Discours de Jean-Christophe Combe, ministre des Solidarités, de l’Autonomie et des Personnes handicapées en clôture des Assises des EHPAD, le 14 septembre 2022 à 16h00 à la Maison de la Chimie (Paris).

Seul le prononcé fait foi

Mesdames et messieurs les parlementaires,

Monsieur le vice-président de l’Association des départements de France,

Monsieur le président de la Caisse nationale de solidarité pour l’autonomie,

Monsieur le directeur général de la cohésion sociale,

Mesdames et messieurs les directeurs d’établissements,

Je suis très heureux de pouvoir conclure cette édition 2022 des Assises des EHPAD et de retrouver certains visages, que vous me permettrez de qualifier d’amicaux.

Cher Luc Broussy, je vous remercie de votre invitation. Nous nous connaissons de ma vie d’avant, je sais votre engagement constant et nous partageons la même volonté d’apporter des réponses pragmatiques aux enjeux qui sont devant nous.

J’ai eu le plaisir de recevoir un certain nombre d’entre vous hier, je crois comprendre que cela avait été apprécié… l’objet de ce rendez-vous était de parler du temps long et du Conseil national de la refondation. Le temps court des mesures d’urgences sera celui du projet de loi de financement de la sécurité sociale qui sera présenté dans une dizaine de jours et j’y reviendrai dans un instant.

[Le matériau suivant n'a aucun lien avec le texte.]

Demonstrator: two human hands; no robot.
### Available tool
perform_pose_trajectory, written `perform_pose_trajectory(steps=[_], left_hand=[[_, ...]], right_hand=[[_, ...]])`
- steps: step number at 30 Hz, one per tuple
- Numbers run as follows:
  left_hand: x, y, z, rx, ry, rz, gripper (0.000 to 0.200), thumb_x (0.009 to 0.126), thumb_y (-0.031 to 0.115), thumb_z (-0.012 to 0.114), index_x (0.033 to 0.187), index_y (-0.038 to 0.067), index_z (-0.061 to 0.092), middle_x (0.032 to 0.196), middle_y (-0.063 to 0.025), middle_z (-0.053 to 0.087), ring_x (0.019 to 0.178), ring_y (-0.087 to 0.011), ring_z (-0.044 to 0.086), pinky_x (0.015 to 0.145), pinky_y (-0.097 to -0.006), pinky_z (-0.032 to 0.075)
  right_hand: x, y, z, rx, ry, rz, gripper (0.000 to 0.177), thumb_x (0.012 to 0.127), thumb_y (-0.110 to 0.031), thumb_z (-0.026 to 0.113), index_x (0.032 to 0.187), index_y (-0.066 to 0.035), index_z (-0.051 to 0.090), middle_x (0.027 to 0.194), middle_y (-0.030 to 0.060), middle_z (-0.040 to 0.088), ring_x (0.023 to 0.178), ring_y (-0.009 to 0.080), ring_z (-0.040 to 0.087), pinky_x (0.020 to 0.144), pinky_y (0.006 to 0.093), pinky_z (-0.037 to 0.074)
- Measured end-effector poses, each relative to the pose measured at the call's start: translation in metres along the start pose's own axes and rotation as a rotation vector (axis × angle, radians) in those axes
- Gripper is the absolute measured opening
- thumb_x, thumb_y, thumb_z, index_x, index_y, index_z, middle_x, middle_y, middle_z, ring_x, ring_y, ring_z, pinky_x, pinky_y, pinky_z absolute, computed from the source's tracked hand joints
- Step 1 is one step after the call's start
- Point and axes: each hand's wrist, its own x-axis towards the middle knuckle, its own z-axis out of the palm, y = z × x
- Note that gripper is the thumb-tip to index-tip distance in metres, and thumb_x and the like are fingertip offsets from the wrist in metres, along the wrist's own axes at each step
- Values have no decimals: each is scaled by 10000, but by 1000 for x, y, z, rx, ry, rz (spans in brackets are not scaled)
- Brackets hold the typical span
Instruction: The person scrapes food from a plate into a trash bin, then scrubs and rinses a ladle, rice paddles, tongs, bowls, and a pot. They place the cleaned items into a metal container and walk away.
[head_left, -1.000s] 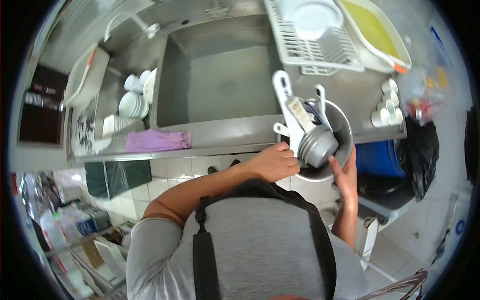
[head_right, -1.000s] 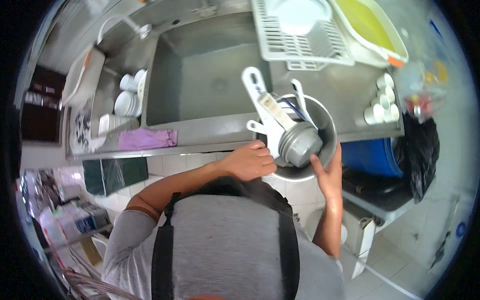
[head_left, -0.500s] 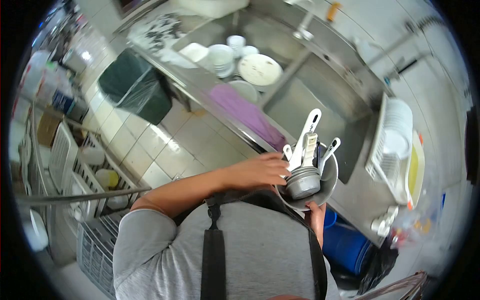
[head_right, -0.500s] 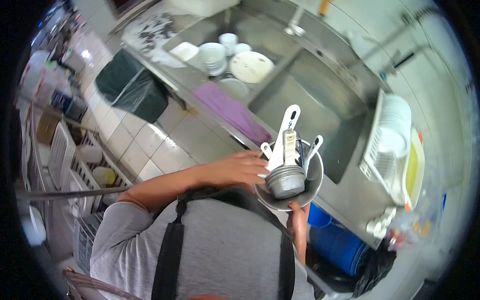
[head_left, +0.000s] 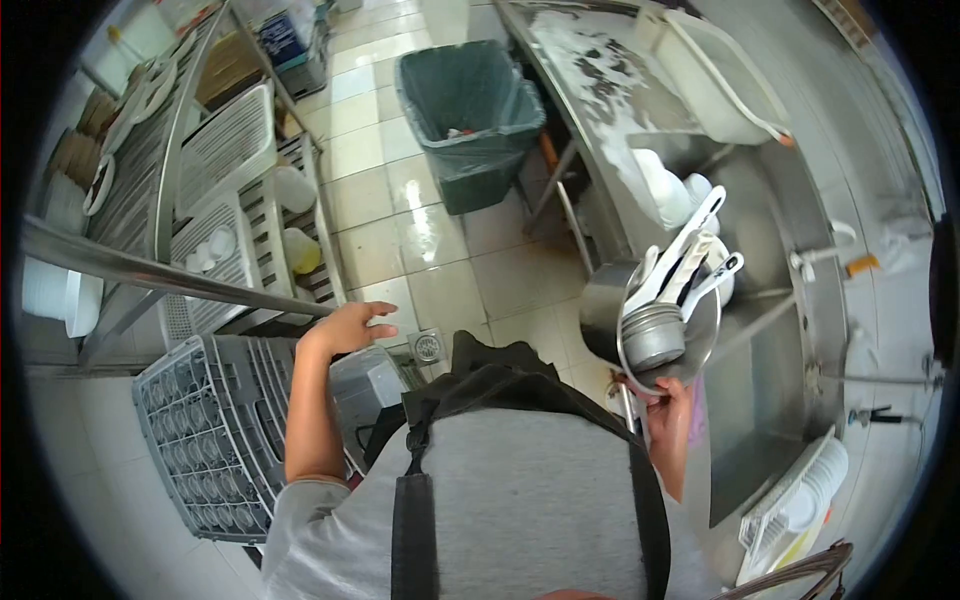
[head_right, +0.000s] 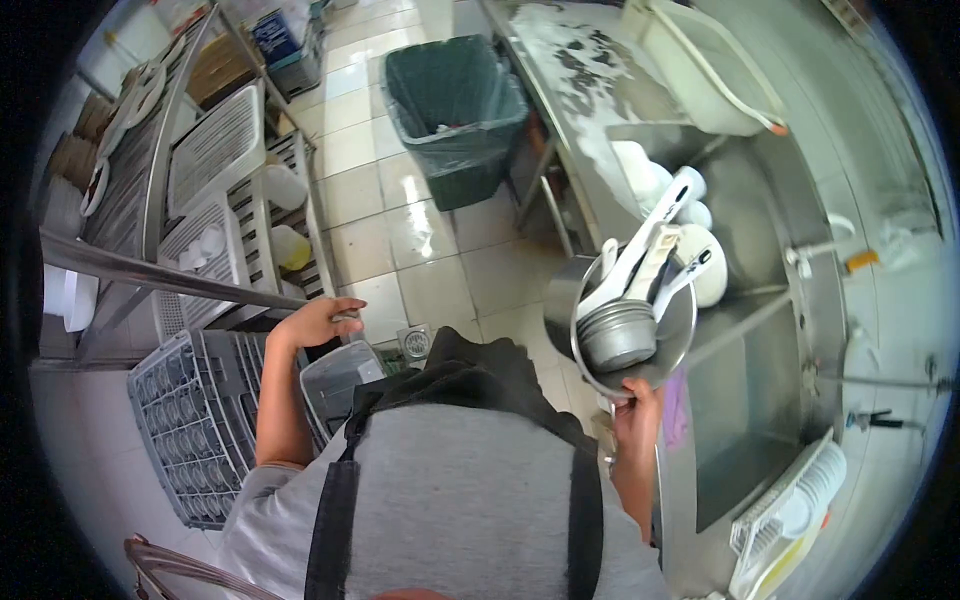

Mais avant cela, je veux vous parler d’avenir et de transformations structurelles.

J’ai pleinement conscience de l’urgence de la situation des métiers, des tensions et des inquiétudes, mais nous sommes en réalité face à une double urgence : celle de répondre ici et maintenant aux difficultés que vous rencontrez et celle de préparer la société à la transition démographique qui est devant nous. Telle est ma feuille de route.

D’ici à 2030, le nombre de personnes âgées de plus de 60 ans passera de 15 à 20 millions. Elles représenteront alors un tiers de la population et la part des plus de 65 ans dépassera celle des moins de 15 ans. La société va changer de visage.

Cela concerne tous les pays développés et cela ne concerne pas uniquement les professionnels du secteur médico-social, les personnes âgées, les personnes âgées en perte d’autonomie ou leurs familles. C’est une véritable question de société, qui impacte toutes ses dimensions, tous les ministères, tous les secteurs.

L’urgence c’est d’anticiper cette transition démographique et d’en voir autant les défis que les opportunités.

Les défis vous les connaissez bien :

  • La perte d’autonomie et les inégalités de choix et d’accès aux solutions ;
  • Le défi du soutien aux aidants, qui sont parfois obligés d’arrêter de travailler ;
  • Le défi de l’isolement social de nos aînés, qui est autant une question d’humanité que de sécurité pour les personnes concernées.

Et puis il y a bien sûr le défi économique et notamment celui de l’attractivité et de la fidélisation dans les métiers, sur lesquels je reviendrai toute à l’heure.

Mais il faut aussi aborder avec enthousiasme les formidables opportunités portées par cette transition démographique.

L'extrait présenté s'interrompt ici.